Create a text file called my_mapping.txt and add the following text.


[
    {
        "DeviceName": "/dev/xvda",
        "Ebs": {
            "VolumeSize": 100
        }
    }
]

Launch an Amazon EC2 instance in the cluster that you created in Step 1 without attaching an Elastic Inference accelerator. Use Amazon ECS-optimized AMIs to get an image-id.


aws ec2 run-instances --image-id <ECS_Optimized_AMI> \
                      --count 1 \
                      --instance-type <cpu_instance_type> \
                      --key-name <name_of_key_pair_on_ec2_console>
                      --security-group-ids <sg_created_with_vpc> \
                      --iam-instance-profile Name="ecsInstanceRole" \
                      --user-data file://tf_script.txt \
                      --block-device-mapping file://my_mapping.txt \
                      --region <region> \
                      --subnet-id <subnet_with_ei_endpoint>

For all Amazon EC2 instances that you launch, use the ecsInstanceRole IAM role. Make note of the public IPv4 address when the instance is started.

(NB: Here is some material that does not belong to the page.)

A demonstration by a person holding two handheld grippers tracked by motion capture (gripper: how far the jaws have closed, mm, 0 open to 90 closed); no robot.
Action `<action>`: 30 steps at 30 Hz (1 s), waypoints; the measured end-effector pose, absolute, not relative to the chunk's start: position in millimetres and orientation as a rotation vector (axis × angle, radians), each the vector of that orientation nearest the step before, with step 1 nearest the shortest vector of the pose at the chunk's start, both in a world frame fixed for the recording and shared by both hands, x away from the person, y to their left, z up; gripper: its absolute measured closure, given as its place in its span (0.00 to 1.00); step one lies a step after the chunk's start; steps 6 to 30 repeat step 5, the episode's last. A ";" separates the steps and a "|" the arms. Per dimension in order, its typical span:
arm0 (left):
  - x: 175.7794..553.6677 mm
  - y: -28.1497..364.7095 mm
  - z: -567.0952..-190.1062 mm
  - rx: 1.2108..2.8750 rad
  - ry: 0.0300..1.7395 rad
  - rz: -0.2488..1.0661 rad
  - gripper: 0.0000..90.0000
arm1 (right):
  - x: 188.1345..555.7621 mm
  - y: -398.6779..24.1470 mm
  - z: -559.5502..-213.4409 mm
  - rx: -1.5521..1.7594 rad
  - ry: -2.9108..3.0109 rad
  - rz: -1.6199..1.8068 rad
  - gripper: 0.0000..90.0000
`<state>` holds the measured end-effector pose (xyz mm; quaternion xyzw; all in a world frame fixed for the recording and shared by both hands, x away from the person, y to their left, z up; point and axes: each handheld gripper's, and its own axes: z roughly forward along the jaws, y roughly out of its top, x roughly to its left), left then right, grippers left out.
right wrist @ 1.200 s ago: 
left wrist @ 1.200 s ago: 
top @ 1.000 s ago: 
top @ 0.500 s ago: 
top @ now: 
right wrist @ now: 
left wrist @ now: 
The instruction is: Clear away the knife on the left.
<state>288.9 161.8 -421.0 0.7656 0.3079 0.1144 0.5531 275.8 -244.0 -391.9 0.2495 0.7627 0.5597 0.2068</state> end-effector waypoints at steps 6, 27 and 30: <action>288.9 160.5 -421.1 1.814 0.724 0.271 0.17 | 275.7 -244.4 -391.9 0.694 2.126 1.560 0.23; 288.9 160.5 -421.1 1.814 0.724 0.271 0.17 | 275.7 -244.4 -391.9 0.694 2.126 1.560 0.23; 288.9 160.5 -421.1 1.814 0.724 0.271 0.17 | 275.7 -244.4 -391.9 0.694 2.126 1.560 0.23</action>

Create a TensorFlow inference task definition with the name tf_task_def.json. Set “image” to any TensorFlow image name. To select an image, see Prebuilt Amazon SageMaker Docker Images. For "deviceType" options, see Launching an Instance with Elastic Inference.


{
    "requiresCompatibilities":[
        "EC2"
    ],
    "containerDefinitions":[
        {
            "entryPoint":[
                "/bin/bash",
                "-c",
                "mkdir -p /test && cd /test && git clone -b r1.14 https://github.com/tensorflow/serving.git && cd / && /usr/bin/tensorflow_model_server --port=8500 --rest_api_port=8501 --model_name=saved_model_half_plus_three --model_base_path=/test/serving/tensorflow_serving/servables/tensorflow/testdata/saved_model_half_plus_three"
            ],
            "name":"tensorflow-inference-container",
            "image":"<tensorflow-image-uri>",
            "memory":8111,
            "cpu":256,
            "essential":true,
            "portMappings":[
                {
                    "hostPort":8500,
                    "protocol":"tcp",
                    "containerPort":8500
                },
                {
                    "hostPort":8501,
                    "protocol":"tcp",
                    "containerPort":8501
                },
                {
                    "containerPort":80,
                    "protocol":"tcp"
                }
            ],
            "healthCheck":{
                "retries":2,
                "command":[
                    "CMD-SHELL",
                    "LD_LIBRARY_PATH=/opt/ei_health_check/lib /opt/ei_health_check/health_check"
                ],
                "timeout":5,
                "interval":30,
                "startPeriod":60
            },
            "logConfiguration":{
                "logDriver":"awslogs",
                "options":{
                    "awslogs-group":"/ecs/tensorflow-inference-eia",
                    "awslogs-region":"<region>",
                    "awslogs-stream-prefix":"half-plus-three",
                    "awslogs-create-group":"true"
                }
            },
            "resourceRequirements":[
                {
                    "type":"InferenceAccelerator",
                    "value":"device_1"
                }
            ]
        }
     ],
     "inferenceAccelerators":[
         {
             "deviceName":"device_1",
             "deviceType":"<EIA_instance_type>"
         }
    ],
    "volumes":[

    ],
     "networkMode":"bridge",
     "placementConstraints":[
    
     ],
     "family":"tensorflow-eia"
}

Register the TensorFlow inference task definition. Note the task definition family and revision number from the output of the following command.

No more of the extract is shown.